Cadaveric islet transplantation can cure diabetes, however scarcity of donor islets means that this approach cannot be used for large-scale treatment. An alternative source of insulin-producing β-cells or whole islets would be step-wise in vitro differentiation from either human embryonic stem cells or induced pluripotent stem cells, which could be transplanted directly into patients. However, ‘β-like’ cells generated from existing differentiation protocols are produced at very low efficiency and lack numerous markers of functional maturity, indicating that our current understanding of in vivo β-cell specification is incomplete.
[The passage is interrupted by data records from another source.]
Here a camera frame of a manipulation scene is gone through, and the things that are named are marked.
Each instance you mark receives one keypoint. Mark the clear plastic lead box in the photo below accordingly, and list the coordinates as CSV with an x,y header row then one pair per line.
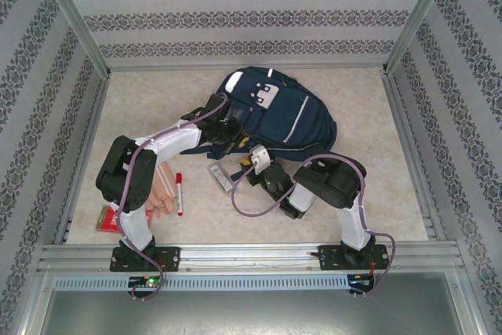
x,y
221,178

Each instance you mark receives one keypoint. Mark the navy blue backpack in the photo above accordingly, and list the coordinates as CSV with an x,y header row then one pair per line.
x,y
290,115

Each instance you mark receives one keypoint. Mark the red white marker pen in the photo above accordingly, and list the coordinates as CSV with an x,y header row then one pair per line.
x,y
179,194

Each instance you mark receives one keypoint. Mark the pink pencil case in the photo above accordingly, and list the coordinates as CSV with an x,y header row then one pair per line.
x,y
164,186

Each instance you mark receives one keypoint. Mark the red packet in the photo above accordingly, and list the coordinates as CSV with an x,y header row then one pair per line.
x,y
106,221

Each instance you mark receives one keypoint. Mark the right controller board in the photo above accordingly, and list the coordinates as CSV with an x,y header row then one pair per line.
x,y
361,282

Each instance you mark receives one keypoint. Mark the controller board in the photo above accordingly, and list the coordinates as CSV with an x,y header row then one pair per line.
x,y
361,282
147,282

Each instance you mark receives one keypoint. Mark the left controller board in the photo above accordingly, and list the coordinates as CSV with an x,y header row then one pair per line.
x,y
147,282

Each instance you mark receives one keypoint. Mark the aluminium back rail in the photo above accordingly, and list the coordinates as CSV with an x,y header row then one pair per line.
x,y
176,67

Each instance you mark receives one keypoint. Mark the aluminium mounting rail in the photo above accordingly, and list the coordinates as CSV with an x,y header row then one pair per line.
x,y
251,256

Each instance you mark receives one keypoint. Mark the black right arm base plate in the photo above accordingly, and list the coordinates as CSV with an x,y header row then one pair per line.
x,y
329,258

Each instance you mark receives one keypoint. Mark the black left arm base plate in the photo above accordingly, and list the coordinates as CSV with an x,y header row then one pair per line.
x,y
170,258

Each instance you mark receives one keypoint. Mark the aluminium left side rail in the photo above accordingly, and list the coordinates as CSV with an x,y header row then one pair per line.
x,y
92,123

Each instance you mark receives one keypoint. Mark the aluminium right side rail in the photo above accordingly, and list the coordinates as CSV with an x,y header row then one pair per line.
x,y
404,123

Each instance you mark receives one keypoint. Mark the aluminium left frame post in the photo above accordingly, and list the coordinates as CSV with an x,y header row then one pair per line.
x,y
74,13

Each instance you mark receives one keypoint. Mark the aluminium frame post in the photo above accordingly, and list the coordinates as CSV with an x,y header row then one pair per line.
x,y
419,17
74,13

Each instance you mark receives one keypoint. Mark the aluminium right frame post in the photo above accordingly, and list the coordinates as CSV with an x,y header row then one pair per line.
x,y
419,17
Mice with genetic inactivation of Dicer1, a key component of the microRNA (miRNA) biogenesis pathway, show decreased β-cell mass indicating that miRNAs play a crucial role in the differentiation of pancreatic endocrine progenitors during development. miR-7 is highly expressed in pancreatic endocrine cells of the embryo and in mature β-cells of adult mice, suggesting it may be a key factor in driving β-cell specification. Here, we delete the miR-7 gene family in mouse endocrine progenitors using a neurogenin3 (Ngn3)-Cre transgene (NKO). miR-7 will be deleted at the initiation of endocrine specification, at which time Ngn3^LOW cells are still capable of acquiring a pancreatic ductal fate. We find that adult NKO mice are hyperglycemic and show reduced α- and β-cell mass. Lineage tracing experiments demonstrated that Ngn3⁺ progenitors of NKO mice do not leave the epithelial plexus and instead contribute to the developing ductal network. Our results suggest that the miR-7 gene family is a key regulator of cell fate decisions in the pancreas by promoting endocrine differentiation of Ngn3^LOW bipotent pancreatic progenitors toward α- or β-cell fates as opposed to a ductal fate. We believe that modulation of miR-7 expression in in vitro differentiation protocols may thus be used to increase the efficiency and maturity of β-like cells.